▶ _EXERCISE PROMPT_
Your answer should be the lines below from the one holding "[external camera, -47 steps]" through the one holding "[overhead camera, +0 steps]", copied exactly and with nothing else.

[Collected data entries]
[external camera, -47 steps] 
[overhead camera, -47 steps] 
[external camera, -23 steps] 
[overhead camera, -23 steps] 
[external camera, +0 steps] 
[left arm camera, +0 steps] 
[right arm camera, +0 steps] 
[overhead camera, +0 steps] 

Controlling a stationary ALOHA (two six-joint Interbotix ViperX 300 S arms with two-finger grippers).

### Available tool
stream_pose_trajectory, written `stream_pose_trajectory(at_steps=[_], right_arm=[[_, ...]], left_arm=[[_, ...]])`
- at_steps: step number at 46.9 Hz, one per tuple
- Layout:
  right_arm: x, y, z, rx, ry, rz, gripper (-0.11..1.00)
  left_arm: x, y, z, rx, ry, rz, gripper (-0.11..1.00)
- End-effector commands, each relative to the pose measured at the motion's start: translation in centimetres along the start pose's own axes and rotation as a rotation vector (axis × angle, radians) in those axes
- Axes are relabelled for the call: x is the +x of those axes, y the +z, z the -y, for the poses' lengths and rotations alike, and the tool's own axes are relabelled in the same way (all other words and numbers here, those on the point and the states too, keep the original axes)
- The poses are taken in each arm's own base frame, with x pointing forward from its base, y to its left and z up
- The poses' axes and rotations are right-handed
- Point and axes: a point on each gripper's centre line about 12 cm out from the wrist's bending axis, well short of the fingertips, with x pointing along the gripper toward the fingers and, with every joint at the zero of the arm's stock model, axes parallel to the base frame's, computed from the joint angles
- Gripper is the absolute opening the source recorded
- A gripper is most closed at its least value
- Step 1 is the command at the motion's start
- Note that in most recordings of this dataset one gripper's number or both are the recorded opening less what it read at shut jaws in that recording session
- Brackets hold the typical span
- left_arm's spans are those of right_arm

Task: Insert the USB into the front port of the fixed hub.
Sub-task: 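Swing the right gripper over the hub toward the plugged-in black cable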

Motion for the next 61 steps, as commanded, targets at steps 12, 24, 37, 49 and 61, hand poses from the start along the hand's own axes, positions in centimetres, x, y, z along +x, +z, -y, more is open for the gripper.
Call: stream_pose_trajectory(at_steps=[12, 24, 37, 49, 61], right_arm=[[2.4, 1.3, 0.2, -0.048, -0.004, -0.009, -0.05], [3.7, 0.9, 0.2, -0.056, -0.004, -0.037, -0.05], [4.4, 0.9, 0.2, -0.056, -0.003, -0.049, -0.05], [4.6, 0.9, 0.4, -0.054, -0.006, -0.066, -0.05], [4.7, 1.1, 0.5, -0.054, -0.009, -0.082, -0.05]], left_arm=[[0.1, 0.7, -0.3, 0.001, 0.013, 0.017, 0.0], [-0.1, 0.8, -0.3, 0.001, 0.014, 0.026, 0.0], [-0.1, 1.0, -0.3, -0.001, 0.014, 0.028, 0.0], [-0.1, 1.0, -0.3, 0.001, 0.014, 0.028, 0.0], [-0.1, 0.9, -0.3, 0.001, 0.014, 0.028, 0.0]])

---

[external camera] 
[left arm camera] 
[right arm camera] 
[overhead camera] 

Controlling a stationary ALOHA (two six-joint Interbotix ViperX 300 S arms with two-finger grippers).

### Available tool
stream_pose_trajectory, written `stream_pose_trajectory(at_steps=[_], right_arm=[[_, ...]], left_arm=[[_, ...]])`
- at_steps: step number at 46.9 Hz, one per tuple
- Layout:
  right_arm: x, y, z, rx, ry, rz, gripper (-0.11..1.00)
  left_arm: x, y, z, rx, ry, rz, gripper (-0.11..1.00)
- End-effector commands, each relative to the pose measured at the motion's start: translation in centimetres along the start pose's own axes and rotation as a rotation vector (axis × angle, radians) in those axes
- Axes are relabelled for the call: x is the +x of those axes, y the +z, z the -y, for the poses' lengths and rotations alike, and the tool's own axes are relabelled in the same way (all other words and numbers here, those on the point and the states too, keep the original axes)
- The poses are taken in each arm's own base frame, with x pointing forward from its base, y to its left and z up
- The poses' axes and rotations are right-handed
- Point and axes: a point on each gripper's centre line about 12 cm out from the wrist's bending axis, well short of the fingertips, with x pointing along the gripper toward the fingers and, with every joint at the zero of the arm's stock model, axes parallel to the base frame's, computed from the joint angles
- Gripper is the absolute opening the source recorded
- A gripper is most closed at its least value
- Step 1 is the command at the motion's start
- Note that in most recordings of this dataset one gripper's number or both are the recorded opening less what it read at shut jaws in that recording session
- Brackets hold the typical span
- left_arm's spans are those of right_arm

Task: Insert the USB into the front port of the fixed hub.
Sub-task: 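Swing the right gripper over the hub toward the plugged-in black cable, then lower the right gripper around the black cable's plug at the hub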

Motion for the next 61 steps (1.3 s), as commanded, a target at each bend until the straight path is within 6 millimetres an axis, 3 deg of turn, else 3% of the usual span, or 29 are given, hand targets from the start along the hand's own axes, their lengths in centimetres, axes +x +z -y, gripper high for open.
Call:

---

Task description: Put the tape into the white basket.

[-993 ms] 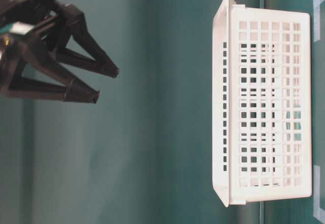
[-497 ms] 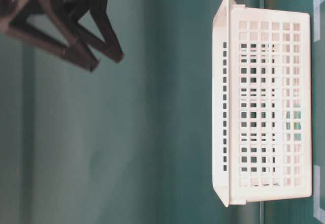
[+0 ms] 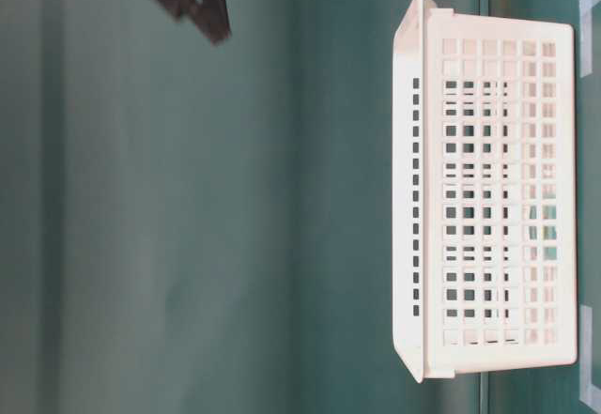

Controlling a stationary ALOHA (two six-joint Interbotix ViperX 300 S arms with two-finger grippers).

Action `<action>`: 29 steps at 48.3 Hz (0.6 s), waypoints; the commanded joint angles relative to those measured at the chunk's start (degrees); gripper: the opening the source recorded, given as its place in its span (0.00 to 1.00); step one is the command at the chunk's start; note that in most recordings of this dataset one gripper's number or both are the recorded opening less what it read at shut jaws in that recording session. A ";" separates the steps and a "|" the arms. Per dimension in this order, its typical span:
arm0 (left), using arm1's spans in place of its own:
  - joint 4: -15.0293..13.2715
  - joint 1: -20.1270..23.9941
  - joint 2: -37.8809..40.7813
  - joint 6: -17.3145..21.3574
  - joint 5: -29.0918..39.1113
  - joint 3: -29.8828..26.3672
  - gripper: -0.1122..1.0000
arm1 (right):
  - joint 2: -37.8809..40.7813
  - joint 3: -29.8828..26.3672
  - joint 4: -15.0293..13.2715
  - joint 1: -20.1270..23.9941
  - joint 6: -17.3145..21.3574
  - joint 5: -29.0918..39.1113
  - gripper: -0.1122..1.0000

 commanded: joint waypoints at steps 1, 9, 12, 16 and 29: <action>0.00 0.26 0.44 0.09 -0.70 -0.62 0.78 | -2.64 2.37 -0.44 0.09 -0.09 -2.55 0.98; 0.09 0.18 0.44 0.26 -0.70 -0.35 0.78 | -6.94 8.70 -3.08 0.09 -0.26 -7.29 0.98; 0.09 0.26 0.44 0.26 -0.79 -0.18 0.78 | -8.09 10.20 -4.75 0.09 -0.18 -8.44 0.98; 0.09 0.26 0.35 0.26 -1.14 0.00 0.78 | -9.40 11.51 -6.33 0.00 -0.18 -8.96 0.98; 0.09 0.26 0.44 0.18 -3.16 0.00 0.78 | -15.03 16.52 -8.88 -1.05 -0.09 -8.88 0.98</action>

▶ _FINAL ANSWER_
[external camera, -47 steps] 
[overhead camera, -47 steps] 
[external camera, -23 steps] 
[overhead camera, -23 steps] 
[external camera, +0 steps] 
[left arm camera, +0 steps] 
[right arm camera, +0 steps] 
[overhead camera, +0 steps] 

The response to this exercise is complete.